Efficient and stable perovskite solar cells via surface passivation of an ultrathin hydrophobic organic molecular layer

Abstract

Organic and inorganic metal halide perovskite solar cells (PSCs) with an outstanding performance of low-cost manufacturing and low-temperature solution processing, have been regarded as the next-generation photovoltaic technology. However, the solution processed perovskite films usually have abundant defects, especially at the grain boundaries and surfaces, causing carrier recombination, hysteresis, and degradation. Herein, 4-(trifluoromethyl)benzylamine (TFMBA) is deposited on the surface of perovskites to form an ultrathin hydrophobic organic molecular layer, passivating the interfacial imperfections. By optimizing the post-treatment conditions, a remarkable power conversion efficiency (PCE) of 20.56% is realized based on Cs0.05(FA0.85MA0.15)0.95Pb(I0.85Br0.15)3 perovskite.
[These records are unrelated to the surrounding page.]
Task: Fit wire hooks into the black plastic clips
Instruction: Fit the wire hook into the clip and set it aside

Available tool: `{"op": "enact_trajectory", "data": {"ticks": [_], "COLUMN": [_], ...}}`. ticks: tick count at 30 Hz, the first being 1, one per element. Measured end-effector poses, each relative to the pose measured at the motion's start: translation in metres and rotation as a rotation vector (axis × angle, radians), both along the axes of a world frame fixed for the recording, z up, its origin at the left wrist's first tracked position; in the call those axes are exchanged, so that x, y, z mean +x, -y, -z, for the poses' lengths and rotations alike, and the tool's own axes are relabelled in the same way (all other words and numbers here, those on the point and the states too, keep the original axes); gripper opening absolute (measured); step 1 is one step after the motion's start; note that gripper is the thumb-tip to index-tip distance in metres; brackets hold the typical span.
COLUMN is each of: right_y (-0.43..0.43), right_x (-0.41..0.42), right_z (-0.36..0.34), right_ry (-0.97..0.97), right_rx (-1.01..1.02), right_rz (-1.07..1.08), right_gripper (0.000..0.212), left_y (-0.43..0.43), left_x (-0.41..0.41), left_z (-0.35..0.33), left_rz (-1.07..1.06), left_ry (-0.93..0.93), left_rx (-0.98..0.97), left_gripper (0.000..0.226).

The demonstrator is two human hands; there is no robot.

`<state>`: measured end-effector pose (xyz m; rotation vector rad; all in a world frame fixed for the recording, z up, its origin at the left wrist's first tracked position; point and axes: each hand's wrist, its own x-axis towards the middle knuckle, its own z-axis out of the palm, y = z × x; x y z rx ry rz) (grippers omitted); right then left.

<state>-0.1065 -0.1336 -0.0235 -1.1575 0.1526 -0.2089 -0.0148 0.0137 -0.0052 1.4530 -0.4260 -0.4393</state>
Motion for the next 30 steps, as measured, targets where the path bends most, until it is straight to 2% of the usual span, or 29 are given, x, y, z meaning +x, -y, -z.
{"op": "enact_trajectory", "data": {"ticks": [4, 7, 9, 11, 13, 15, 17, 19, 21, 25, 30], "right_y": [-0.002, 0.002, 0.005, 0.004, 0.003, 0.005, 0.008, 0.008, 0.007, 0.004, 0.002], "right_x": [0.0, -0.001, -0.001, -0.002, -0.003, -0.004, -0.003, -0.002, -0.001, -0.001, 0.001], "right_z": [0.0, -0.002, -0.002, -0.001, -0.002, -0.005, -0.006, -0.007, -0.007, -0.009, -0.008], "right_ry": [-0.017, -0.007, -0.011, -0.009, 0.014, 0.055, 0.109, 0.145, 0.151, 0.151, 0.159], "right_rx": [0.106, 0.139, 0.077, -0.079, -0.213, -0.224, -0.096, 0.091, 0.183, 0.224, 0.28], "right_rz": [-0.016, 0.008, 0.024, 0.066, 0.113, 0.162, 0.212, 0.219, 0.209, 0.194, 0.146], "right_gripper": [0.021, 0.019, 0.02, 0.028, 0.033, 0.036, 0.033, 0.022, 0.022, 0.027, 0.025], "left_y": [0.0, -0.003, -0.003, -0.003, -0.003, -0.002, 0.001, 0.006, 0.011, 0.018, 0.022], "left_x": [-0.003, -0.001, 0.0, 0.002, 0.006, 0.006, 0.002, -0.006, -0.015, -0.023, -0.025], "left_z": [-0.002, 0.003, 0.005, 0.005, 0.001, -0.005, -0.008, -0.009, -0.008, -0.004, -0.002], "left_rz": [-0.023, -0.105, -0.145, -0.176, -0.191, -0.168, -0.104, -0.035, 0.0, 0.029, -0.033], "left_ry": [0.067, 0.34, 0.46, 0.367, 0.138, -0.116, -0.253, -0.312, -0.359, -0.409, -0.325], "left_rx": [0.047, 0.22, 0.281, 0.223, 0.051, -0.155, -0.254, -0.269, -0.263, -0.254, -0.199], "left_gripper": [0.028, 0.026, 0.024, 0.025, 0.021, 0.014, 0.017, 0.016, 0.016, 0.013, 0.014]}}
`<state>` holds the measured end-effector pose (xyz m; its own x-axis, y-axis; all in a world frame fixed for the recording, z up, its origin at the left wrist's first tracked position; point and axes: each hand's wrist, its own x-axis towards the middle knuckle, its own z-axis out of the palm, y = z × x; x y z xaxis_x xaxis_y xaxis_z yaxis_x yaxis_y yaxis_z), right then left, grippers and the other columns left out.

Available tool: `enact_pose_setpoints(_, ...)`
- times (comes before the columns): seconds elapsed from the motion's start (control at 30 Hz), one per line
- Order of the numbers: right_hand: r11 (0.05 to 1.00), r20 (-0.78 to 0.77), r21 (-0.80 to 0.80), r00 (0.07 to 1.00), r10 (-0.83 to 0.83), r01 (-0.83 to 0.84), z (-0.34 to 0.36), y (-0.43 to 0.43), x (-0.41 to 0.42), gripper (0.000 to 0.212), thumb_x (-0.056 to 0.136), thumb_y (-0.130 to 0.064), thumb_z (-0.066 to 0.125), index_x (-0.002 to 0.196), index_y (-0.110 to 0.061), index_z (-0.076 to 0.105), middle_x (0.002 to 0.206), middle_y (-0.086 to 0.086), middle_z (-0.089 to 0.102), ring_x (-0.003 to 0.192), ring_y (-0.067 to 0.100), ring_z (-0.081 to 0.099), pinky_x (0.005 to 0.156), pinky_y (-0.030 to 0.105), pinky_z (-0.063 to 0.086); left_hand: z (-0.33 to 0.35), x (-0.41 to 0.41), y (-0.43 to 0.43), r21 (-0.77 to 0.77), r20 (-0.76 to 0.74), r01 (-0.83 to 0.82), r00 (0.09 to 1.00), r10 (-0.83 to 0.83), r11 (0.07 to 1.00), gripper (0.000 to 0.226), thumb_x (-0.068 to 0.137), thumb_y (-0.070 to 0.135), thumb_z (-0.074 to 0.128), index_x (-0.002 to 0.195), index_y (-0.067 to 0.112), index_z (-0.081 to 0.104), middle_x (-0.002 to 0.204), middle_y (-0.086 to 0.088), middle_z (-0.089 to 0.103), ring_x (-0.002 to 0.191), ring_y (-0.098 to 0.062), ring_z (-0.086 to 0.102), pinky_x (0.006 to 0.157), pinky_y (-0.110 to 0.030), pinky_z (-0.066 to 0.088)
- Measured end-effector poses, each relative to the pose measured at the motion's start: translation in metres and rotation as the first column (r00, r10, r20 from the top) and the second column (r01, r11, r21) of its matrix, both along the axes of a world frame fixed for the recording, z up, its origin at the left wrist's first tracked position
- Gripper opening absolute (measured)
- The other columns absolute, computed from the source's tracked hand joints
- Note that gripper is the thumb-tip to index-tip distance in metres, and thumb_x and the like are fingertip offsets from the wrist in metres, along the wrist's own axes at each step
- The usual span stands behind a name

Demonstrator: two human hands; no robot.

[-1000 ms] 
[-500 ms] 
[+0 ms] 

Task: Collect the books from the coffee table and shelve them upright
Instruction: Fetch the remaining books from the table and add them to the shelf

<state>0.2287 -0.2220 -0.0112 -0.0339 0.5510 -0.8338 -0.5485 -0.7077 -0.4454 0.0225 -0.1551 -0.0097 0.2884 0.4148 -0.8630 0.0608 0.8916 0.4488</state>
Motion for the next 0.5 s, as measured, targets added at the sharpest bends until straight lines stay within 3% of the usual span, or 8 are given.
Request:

Impressively, the passivated ultrathin organic molecular layer effectively prohibits the penetration of moisture, resulting in unsealed PSCs retaining 84% of the original PCE after aged 1300 h at 65%−75% relative humidity (RH). SEM and XRD confirm that TFMBA can effectively passivate defects on the surface and grain boundaries, thereby prevent the perovskites from the irreversible decomposition with the immersion of moisture. This suggests that the TFMBA post-treatment has great potential in obtaining high-quality and stable perovskite films.